:: What the exercise asks ::
The listing that follows should be copied in full, exactly as written.

(Beginning of Exercise data)

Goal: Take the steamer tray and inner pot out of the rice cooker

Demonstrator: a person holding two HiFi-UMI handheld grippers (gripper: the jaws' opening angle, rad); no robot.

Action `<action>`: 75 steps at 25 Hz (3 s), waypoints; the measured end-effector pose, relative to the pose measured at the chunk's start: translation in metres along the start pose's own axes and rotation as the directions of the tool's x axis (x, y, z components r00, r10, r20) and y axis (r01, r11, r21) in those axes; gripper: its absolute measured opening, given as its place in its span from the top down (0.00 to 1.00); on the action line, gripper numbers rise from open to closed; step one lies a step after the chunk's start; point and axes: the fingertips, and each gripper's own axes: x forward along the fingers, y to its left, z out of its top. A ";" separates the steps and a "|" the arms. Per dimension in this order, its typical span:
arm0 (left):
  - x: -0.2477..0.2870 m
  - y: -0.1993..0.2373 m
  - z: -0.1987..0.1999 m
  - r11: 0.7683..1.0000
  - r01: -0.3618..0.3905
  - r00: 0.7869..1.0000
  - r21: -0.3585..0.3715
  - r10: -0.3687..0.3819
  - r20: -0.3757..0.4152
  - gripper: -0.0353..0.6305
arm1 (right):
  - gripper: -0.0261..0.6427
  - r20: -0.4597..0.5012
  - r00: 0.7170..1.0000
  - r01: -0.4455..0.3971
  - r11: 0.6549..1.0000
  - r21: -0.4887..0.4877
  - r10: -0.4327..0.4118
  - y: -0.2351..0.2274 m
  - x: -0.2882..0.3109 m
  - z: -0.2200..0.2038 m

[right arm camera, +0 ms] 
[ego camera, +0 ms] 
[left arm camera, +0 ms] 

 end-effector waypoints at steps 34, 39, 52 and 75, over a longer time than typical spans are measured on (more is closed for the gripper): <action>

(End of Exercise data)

:: Solution to the exercise ::
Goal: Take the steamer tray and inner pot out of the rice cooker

Demonstrator: a person holding two HiFi-UMI handheld grippers (gripper: the jaws' opening angle, rad); no robot.

Action `<action>`: 75 steps at 25 Hz (3 s), waypoints; the measured end-effector pose, relative to the pose measured at the chunk's start: translation in metres along the start pose's own axes and rotation as the directions of the tool's x axis (x, y, z components r00, r10, r20) and y axis (r01, r11, r21) in those axes; gripper: its absolute measured opening, given as its place in its span from the top down (0.00 to 1.00); on the action line, gripper numbers rise from open to closed; step one lies a step after the chunk's start; point and axes: the fingertips, and each gripper's own axes: x forward along the fingers, y to its left, z out of its top. A ";" separates the steps and a "|" the arms. Per dimension in this order, its typical span:
arm0 (left):
  - x: -0.2477..0.2870 m
  - y: -0.1993..0.2373 m
  - z: -0.1987..0.1999 m
  - r11: 0.7683..1.0000
  - r01: -0.3618..0.3905
  - r00: 0.7869..1.0000
  - r21: -0.3585..0.3715
  - r10: -0.3687..0.3819
  - r20: -0.3757..0.4152
  - gripper: -0.0353..0.6305
arm1 (right):
  - gripper: -0.0261..0.6427
  - r20: -0.4597..0.5012
  - r00: 0.7170..1.0000
  - r01: -0.4455..0.3971
  - r11: 0.6549..1.0000
  - r21: -0.4887..0.4877
  - r10: -0.4327..0.4118
  - y: -0.2351..0.2274 m
  - x: -0.2882..0.3109 m
  - z: -0.2200..0.2038 m

[right arm camera, +0 ms] 
[ego camera, +0 ms] 
[left arm camera, +0 ms] 

 end-effector waypoints at steps 34, 39, 52 and 75, over a longer time than typical spans are measured on (more is closed for the gripper): <action>

Nothing more belongs to the answer.